(The input begins)
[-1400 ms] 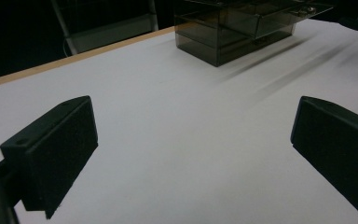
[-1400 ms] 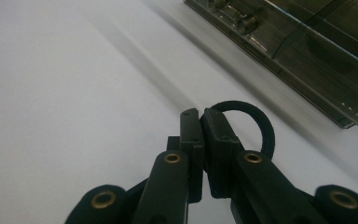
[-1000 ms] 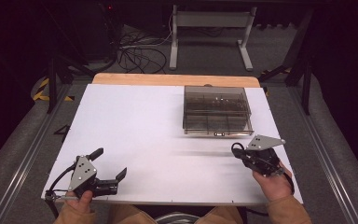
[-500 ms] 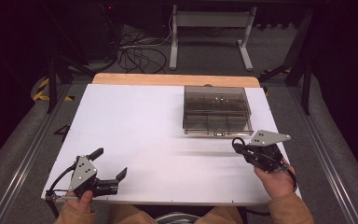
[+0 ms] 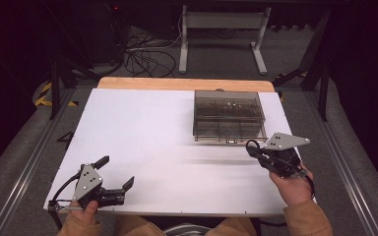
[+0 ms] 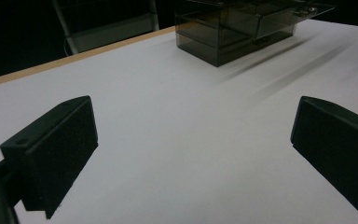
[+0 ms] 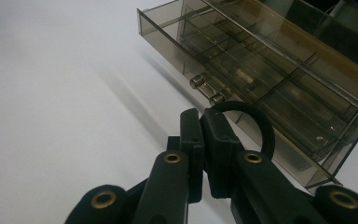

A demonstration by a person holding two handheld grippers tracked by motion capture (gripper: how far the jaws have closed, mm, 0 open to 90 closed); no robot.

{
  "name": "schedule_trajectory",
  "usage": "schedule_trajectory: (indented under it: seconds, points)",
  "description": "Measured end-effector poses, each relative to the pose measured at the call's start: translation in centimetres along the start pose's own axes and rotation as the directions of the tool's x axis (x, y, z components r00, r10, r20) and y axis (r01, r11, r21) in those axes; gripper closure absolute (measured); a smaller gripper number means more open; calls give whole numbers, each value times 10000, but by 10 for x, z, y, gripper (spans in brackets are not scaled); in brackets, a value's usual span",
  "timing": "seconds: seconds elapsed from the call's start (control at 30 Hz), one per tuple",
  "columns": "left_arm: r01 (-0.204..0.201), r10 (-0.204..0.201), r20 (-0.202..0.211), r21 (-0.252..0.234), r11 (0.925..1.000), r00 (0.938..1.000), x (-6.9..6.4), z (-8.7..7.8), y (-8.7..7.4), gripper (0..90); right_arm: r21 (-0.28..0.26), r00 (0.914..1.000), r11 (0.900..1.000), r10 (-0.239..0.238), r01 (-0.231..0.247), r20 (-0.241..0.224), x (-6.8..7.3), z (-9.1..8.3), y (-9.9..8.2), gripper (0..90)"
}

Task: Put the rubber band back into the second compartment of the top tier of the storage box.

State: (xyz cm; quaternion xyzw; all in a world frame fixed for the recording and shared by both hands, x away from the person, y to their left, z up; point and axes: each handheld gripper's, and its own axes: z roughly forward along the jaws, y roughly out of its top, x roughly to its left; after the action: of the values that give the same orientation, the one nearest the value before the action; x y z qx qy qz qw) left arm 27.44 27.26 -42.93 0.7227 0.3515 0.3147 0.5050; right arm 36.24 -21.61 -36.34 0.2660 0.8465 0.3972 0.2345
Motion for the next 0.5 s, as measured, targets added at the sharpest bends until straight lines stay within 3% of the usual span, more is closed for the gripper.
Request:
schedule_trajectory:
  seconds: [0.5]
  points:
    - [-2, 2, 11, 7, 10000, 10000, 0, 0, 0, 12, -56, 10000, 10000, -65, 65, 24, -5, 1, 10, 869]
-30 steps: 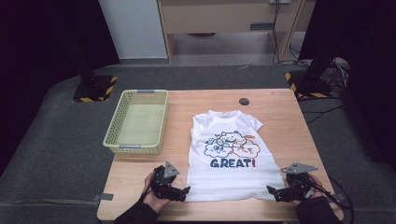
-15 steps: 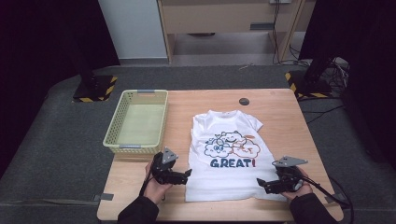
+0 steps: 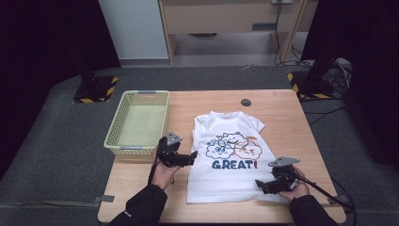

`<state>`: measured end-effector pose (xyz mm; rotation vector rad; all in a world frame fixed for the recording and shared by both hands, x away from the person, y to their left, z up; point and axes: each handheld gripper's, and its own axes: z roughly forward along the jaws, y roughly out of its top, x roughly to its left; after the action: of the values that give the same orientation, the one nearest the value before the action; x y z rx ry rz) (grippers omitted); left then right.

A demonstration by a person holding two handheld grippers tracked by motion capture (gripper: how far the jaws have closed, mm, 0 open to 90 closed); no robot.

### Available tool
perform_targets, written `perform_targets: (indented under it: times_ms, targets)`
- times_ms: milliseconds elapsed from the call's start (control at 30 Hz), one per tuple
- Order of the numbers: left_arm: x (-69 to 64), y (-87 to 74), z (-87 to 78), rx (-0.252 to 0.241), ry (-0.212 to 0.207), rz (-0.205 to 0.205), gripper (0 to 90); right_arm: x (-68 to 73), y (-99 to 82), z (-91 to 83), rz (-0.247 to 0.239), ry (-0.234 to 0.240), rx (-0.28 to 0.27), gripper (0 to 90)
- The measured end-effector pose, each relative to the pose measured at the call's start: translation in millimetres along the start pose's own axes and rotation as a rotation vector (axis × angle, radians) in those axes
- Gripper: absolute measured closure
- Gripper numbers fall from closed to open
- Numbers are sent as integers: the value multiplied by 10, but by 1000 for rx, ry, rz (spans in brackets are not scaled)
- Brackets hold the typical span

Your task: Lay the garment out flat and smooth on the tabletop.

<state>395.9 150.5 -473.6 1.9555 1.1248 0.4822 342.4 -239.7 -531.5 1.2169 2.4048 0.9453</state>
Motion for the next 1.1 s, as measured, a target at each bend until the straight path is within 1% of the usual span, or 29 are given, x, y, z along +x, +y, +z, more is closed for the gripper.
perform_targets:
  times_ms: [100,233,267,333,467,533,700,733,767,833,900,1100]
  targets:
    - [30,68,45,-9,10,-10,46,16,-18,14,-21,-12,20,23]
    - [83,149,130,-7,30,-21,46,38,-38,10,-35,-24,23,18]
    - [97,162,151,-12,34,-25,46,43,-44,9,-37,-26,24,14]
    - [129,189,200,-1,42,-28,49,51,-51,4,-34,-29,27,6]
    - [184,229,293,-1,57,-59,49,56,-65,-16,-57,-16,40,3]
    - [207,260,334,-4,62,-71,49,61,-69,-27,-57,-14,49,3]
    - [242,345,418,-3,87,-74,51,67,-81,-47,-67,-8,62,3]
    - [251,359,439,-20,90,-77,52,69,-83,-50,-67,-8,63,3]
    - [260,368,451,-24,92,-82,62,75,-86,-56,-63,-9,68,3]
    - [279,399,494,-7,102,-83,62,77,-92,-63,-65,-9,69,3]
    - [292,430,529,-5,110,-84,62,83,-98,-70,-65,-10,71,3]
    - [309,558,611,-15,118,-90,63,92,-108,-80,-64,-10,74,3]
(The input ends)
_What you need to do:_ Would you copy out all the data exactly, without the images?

_Problem solution:_
[-1400 ms] 
[-1400 ms] 
[-1000 ms] 
[-500 ms] 
[+0 ms] 
[+0 ms] 
[+0 ms] 

A demonstration by a person holding two handheld grippers tracked by motion capture (gripper: how far the jaws have closed, mm, 0 open to 90 closed); no robot.

{
  "name": "schedule_trajectory",
  "usage": "schedule_trajectory: (indented under it: seconds, points)",
  "description": "Measured end-effector poses, each relative to the pose measured at the call's start: translation in centimetres along the start pose's own axes and rotation as the directions of the tool's x axis (x, y, z components r00, r10, r20) and y axis (r01, r11, r21) in those axes; gripper closure absolute (measured); a smaller gripper number means more open; calls give whole numbers, each value times 10000, but by 10 for x, z, y, gripper (spans in brackets are not scaled); in brackets, a value's usual span",
  "timing": "seconds: seconds elapsed from the call's start (control at 30 Hz), one per tuple",
  "columns": "left_arm: r01 (-0.204..0.201), r10 (-0.204..0.201), r20 (-0.202..0.211), r21 (-0.252..0.234), r11 (0.925..1.000), r00 (0.938..1.000), x (-6.9..6.4), z (-8.7..7.8), y (-8.7..7.4), gripper (0..90); right_arm: r21 (-0.28..0.26), r00 (0.914..1.000), r11 (0.900..1.000), r10 (-0.239..0.238), r01 (-0.231..0.247), r20 (-0.241..0.224), x (-6.8..7.3), z (-9.1..8.3), y (-9.9..8.2), gripper (0..90)"
}

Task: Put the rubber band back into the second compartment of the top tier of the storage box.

State: (xyz cm; quaternion xyzw; all in a world frame fixed for the recording and shared by both hands, x away from the person, y to their left, z up; point and axes: each handheld gripper's, and its own axes: z roughly forward along the jaws, y roughly out of its top, x roughly to its left; after the action: of the values that give the same orientation, the one nearest the value before the action; x y z qx qy qz qw) left arm 27.44 27.26 -42.93 0.7227 0.3515 0.3147 0.5050; right arm 36.24 -21.61 -36.34 0.2660 0.8465 0.3972 0.2345
Motion for the next 0.5 s, as measured, targets added at the sharpest bends until straight lines stay within 3% of the usual span, more is closed for the gripper.
Request:
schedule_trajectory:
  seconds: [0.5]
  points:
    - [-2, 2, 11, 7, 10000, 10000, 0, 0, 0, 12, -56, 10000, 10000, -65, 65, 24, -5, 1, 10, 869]
-30 steps: 
-15 steps: 
+0 steps: 

`<state>`: measured end-effector pose (xyz mm; rotation vector rad; all in a world frame fixed for the recording and shared by both hands, x away from the person, y to their left, z up; point and axes: each handheld gripper's, and its own axes: z roughly forward along the jaws, y roughly out of its top, x roughly to its left; after the action: of the values that give the same orientation, the one nearest the value before the action; x y z rx ry rz) (grippers omitted); left then right.

A demonstration by a person holding two handheld grippers tracked by motion capture (gripper: how far the jaws have closed, mm, 0 open to 90 closed); no robot.

### Available tool
perform_targets, written `perform_targets: (indented under it: times_ms, targets)`
- times_ms: milliseconds elapsed from the call's start (control at 30 Hz), one per tuple
- Order of the numbers: left_arm: x (-69 to 64), y (-87 to 74), z (-87 to 78), rx (-0.252 to 0.241), ry (-0.212 to 0.207), rz (-0.205 to 0.205), gripper (0 to 90); right_arm: x (-68 to 73), y (-99 to 82), z (-91 to 83), rz (-0.247 to 0.239), ry (-0.234 to 0.240), rx (-0.28 to 0.27), gripper (0 to 90)
- The measured end-effector pose, each relative to the pose measured at the call's start: translation in millimetres along the start pose's own axes and rotation as a rotation vector (axis × angle, radians) in those axes
- Gripper: absolute measured closure
- Gripper numbers fall from closed to open
- Numbers are sent as integers: the value multiplied by 10, but by 1000 for rx, ry, rz (spans in brackets are not scaled)
- Brackets hold the typical span

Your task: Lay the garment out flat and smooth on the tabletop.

<state>395.9 150.5 -473.6 1.9555 1.1248 0.4822 342.4 -239.7 -531.5 1.2169 2.4048 0.9453</state>
Motion for the next 1.1 s, as measured, a target at each bend until the straight path is within 1% of the usual span, or 29 are given, x, y, z along +x, +y, +z, more is closed for the gripper.
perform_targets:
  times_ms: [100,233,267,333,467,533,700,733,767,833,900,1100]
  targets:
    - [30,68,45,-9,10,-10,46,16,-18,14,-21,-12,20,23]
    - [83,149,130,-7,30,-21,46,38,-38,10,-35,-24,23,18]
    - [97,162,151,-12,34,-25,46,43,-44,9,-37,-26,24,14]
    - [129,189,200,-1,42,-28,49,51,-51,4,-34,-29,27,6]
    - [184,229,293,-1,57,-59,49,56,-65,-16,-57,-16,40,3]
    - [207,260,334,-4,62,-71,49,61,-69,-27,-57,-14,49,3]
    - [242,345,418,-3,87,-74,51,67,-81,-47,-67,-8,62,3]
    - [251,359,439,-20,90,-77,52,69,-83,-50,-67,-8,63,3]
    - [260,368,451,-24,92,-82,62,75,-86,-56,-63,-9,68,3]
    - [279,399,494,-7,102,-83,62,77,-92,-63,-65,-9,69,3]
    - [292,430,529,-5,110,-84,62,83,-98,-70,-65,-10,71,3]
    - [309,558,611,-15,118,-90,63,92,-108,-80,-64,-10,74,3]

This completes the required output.